Lecco, 5 ottobre 2021 – Non si fermano i rincari delle materie prime. L’Italia è particolarmente esposta all’aumento dei prezzi, essendo la seconda economia dell’UE per produzione manifatturiera, con un’alta dipendenza dall’estero di commodities. A pagare il prezzo più alto di questa corsa, sono le aziende che si occupano di manifattura e costruzioni. A queste, Confartigianato ha dedicato un approfondimento che mostra come il caro energia va ad incidere direttamente e in maniera pesante sui bilanci aziendali.

In Lombardia si stima che oltre 163mila micro e piccole imprese della manifattura e delle costruzioni siano interessate da uno shock sui maggiori costi delle materie prime che su base annua vale 11.992 milioni di euro, pari al 3% del PIL.
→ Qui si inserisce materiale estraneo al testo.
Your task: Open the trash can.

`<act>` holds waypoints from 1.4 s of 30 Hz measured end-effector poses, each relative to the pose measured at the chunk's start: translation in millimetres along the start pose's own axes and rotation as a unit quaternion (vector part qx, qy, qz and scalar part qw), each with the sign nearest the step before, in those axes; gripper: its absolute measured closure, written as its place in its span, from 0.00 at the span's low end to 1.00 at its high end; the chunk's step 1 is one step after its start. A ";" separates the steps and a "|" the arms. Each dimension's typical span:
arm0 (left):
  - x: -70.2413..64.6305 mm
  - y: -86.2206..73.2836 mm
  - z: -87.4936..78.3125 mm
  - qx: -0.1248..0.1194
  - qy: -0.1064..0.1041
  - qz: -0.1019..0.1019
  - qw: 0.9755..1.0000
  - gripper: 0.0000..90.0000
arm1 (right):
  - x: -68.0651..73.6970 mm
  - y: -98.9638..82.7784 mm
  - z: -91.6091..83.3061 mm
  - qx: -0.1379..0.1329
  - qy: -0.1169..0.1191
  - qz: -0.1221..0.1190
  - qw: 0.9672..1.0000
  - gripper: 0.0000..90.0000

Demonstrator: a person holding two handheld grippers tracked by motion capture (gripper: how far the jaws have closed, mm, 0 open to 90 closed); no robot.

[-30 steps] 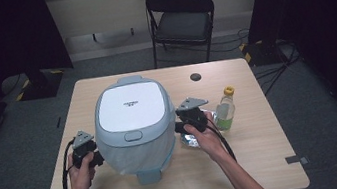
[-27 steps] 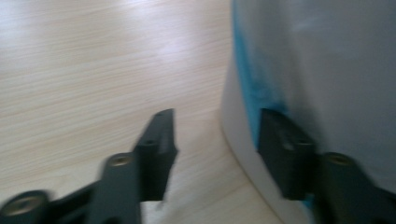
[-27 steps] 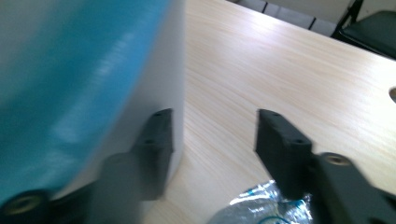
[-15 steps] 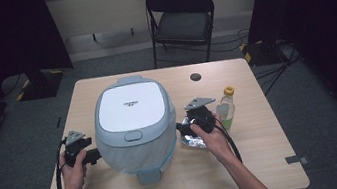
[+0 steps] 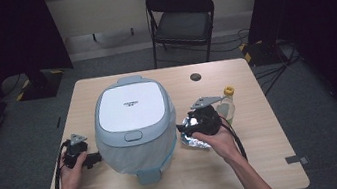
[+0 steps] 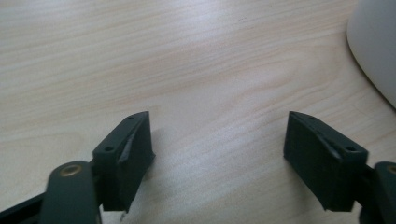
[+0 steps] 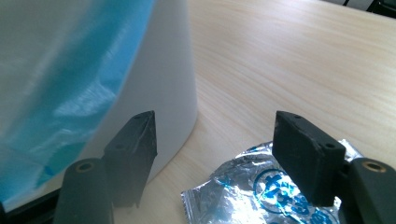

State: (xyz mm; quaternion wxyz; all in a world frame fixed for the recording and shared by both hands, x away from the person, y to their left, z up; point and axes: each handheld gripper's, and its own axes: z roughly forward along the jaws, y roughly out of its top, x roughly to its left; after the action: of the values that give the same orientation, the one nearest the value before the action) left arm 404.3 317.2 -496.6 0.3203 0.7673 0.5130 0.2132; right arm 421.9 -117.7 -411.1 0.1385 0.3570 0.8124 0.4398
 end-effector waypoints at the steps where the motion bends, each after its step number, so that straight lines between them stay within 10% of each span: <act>1: -0.2 -0.5 0.4 -0.003 0.000 -0.002 1.000 0.25 | 0.2 1.9 -2.5 -0.001 0.002 -0.002 1.000 0.34; 25: -11.0 -1.0 7.9 -0.008 -0.015 0.019 1.000 0.04 | 14.9 42.6 -74.3 -0.100 0.069 -0.015 0.993 0.76; 42: -11.6 -0.9 8.3 -0.008 -0.016 0.016 1.000 0.04 | 53.0 86.8 -92.4 -0.156 0.153 -0.063 0.974 1.00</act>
State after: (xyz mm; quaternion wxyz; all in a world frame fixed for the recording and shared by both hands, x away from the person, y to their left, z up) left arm 404.6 304.4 -503.1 0.3307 0.7760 0.4943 0.2100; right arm 374.4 -106.2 -282.7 0.0939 0.2071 0.7662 0.6011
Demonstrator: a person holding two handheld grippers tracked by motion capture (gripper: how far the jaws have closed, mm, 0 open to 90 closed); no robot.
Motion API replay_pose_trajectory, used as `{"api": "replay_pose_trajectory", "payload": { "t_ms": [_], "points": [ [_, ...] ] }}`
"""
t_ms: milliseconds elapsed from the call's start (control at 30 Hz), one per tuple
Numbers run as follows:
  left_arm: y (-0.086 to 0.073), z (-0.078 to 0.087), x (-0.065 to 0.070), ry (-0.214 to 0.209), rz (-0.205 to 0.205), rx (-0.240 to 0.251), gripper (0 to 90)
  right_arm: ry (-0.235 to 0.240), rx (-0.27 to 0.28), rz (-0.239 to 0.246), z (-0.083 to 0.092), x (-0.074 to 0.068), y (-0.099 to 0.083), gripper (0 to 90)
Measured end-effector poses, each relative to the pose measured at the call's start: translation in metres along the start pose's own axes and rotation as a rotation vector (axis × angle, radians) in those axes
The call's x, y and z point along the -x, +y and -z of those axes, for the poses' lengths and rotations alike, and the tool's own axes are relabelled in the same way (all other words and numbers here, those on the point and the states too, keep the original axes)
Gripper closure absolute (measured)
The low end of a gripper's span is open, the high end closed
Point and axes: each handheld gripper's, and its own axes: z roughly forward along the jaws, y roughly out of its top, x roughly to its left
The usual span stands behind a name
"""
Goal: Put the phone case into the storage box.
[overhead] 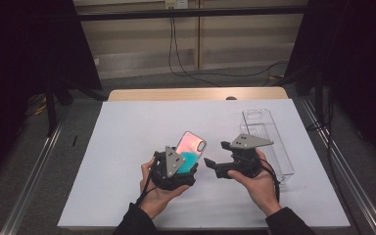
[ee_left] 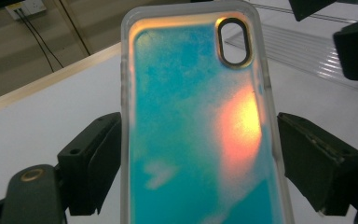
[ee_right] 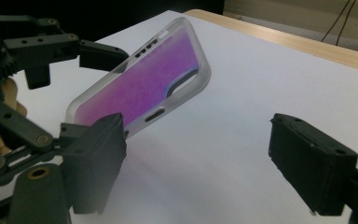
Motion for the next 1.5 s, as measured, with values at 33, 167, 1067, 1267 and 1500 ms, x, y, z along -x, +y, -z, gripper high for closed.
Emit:
{"api": "replay_pose_trajectory", "payload": {
  "t_ms": [33,167,1067,1267,1500],
  "points": [
    [0.0,0.0,0.0,0.005,-0.001,0.001,17.0,0.004,-0.01,-0.005,-0.001,0.001,0.001,23.4],
    [-0.003,-0.001,-0.001,0.006,0.016,0.003,17.0,-0.017,-0.041,-0.036,-0.007,0.002,0.004,30.0],
    [-0.005,-0.002,0.003,0.024,-0.014,0.014,17.1,0.068,-0.101,-0.239,-0.026,0.004,0.016,62.6],
    [-0.005,-0.002,0.003,0.029,-0.023,0.011,17.0,0.093,-0.108,-0.286,-0.029,0.007,0.016,63.9],
    [-0.006,-0.004,0.005,0.034,-0.034,0.006,17.1,0.113,-0.13,-0.342,-0.032,0.01,0.017,68.7]
  ]
}}
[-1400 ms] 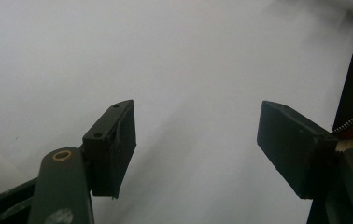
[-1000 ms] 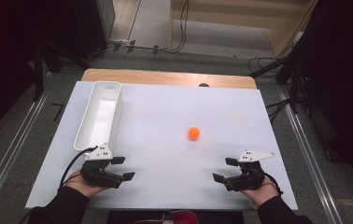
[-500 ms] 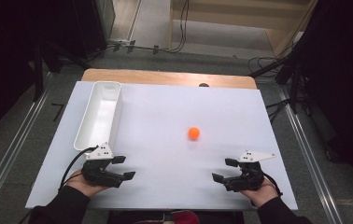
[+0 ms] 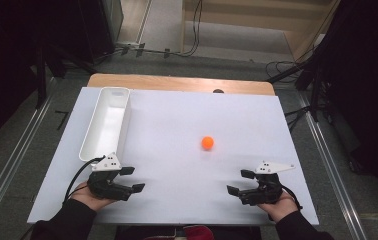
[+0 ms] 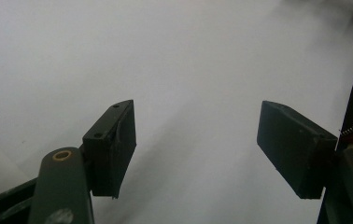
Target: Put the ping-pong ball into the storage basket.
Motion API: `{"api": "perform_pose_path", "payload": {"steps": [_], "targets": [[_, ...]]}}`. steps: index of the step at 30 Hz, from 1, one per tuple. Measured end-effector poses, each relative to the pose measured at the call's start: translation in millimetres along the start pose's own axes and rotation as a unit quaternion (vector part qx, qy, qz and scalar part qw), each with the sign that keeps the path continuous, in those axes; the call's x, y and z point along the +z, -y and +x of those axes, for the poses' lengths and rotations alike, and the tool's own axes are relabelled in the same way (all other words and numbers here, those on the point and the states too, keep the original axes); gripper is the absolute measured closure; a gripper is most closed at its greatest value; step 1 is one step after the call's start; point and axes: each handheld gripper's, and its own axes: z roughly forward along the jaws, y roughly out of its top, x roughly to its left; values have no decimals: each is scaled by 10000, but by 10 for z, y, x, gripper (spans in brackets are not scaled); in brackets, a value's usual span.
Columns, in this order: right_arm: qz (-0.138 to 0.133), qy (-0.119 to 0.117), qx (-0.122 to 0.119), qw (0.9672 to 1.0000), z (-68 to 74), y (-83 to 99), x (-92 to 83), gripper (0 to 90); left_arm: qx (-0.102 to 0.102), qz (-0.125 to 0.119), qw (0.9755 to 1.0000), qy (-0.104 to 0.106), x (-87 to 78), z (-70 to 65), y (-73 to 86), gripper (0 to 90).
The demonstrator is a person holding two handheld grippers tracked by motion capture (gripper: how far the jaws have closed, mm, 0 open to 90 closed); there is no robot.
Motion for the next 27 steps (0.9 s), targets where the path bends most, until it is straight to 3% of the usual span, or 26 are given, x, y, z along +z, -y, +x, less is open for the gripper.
{"api": "perform_pose_path", "payload": {"steps": [16, 21, 27], "targets": [[87, 5, -61, 9999, 3, 3, 11, 131, -16, -38, 10000, 64, 28, -19, -50, 286], [76, 21, -73, 9999, -7, 6, 19, 130, -18, -234, 9996, 140, 2, -62, -111, 290], [92, 59, -42, 9999, -22, 7, 22, 130, -78, -258, 9995, 175, 27, -78, -192, 283]]}}
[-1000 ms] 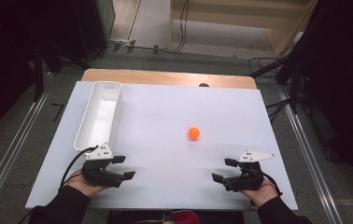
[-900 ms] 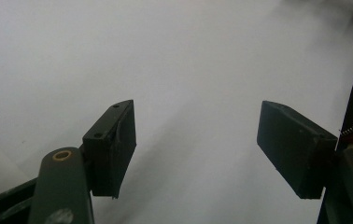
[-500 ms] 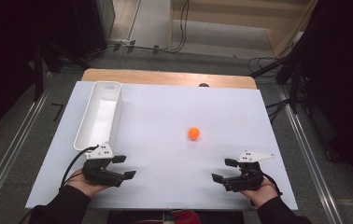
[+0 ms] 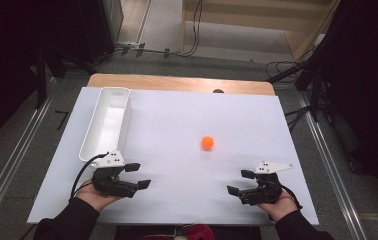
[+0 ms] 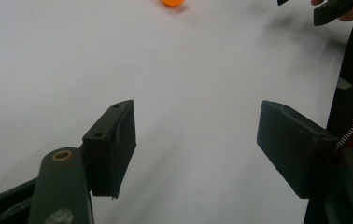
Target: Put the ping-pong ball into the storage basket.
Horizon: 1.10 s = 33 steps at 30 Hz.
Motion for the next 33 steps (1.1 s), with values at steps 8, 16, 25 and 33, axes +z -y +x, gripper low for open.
{"api": "perform_pose_path", "payload": {"steps": [8, 16, 25, 33], "targets": [[45, 8, -25, 10000, 14, 2, 14, 131, -17, -1, 10000, 46, 74, -38, -97, 220], [33, 32, -44, 10000, 6, 6, 7, 130, 80, 46, 9999, 82, 162, -89, -165, 175], [26, 31, -43, 10000, 10, 3, 15, 131, 46, -2, 10000, 71, 219, -87, -206, 139], [43, 52, -38, 10000, 8, 7, 7, 131, -11, 9, 10000, 27, 268, -82, -225, 87]]}}
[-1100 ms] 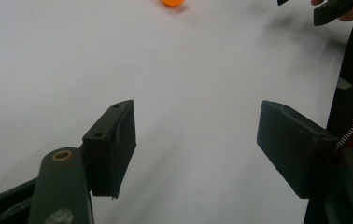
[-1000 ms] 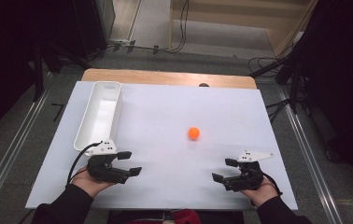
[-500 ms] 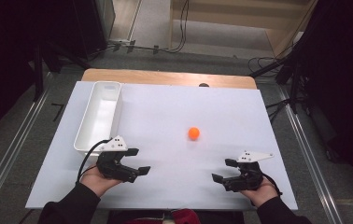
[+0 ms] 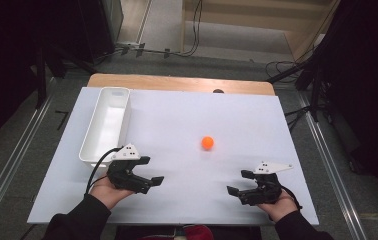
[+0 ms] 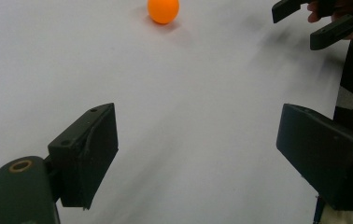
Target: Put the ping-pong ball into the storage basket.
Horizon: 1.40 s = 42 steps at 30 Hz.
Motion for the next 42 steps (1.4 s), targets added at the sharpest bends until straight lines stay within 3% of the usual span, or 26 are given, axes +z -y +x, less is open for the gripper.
{"api": "perform_pose_path", "payload": {"steps": [2, 5, 21, 23, 30, 42], "targets": [[-6, -15, -4, 10000, 1, 1, -4, 131, -42, 88, 9999, -65, 30, 0, -17, 29], [-2, -2, -2, 10000, -2, 2, -10, 131, 7, 165, 9998, -65, 86, -8, -40, 23], [-24, -15, 0, 10000, -1, 0, -16, 130, 90, 99, 9999, -49, 201, 39, -165, 23], [-22, -5, 29, 10000, -2, -1, -19, 130, 1, 74, 10000, -9, 212, 42, -173, 23], [-43, -5, 63, 10000, -14, 1, -34, 131, 20, 40, 10000, -67, 239, 59, -208, 23], [-74, 6, 25, 10000, -17, -2, -31, 131, 283, 84, 9994, -170, 326, -7, -287, 23]]}}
A Lecco provincia italiana a più alta specializzazione artigiana del settore della meccanica, la fotografia scattata dall’Ufficio Studi di Confartigianato, mostra un quadro in tendenza con quanto sta avvenendo nel resto della regione e del Paese. Su 6.120 MPI manifatturiere e delle costruzioni, di cui 57% imprese artigiane (4.467) con 13.394 addetti (su 27.809 addetti totali delle MPI) gravano effetti caro-commodities no energy per 497 milioni di euro (maggiori costi a parità di volumi nel 2021).

“Una vera e propria batosta per i bilanci delle aziende che paradossalmente in alcuni casi devono rinunciare a lavorare sia per il prezzo troppo elevato delle materie prime sia per la difficoltà a reperirle sul mercato – commenta il presidente di Confartigianato Imprese Lecco, Daniele Riva – Materie prime sempre troppo care e spesso introvabili sono un freno per la ripresa. Si riducono il valore aggiunto e la propensione ad investire delle imprese, compromettendo sia i processi di innovazione che la domanda di lavoro. Le nostre aziende rallentano la produzione e, in alcuni casi, tornano ad utilizzare gli ammortizzatori sociali, nonostante la ripresa degli ordinativi”.

“La nostra Associazione di categoria si sta muovendo per chiedere al Governo – aggiunge il segretario generale Vittorio Tonini –di vigilare e scongiurare manovre speculative. Per quanto riguarda le materie prime che impattano su tariffe amministrate vanno messi in atto meccanismi di calmierazione come è stato fatto per l’energia. Inoltre, per quanto riguarda gli appalti e le opere pubbliche, chiediamo di favorire la revisione dei prezzi nei contratti”.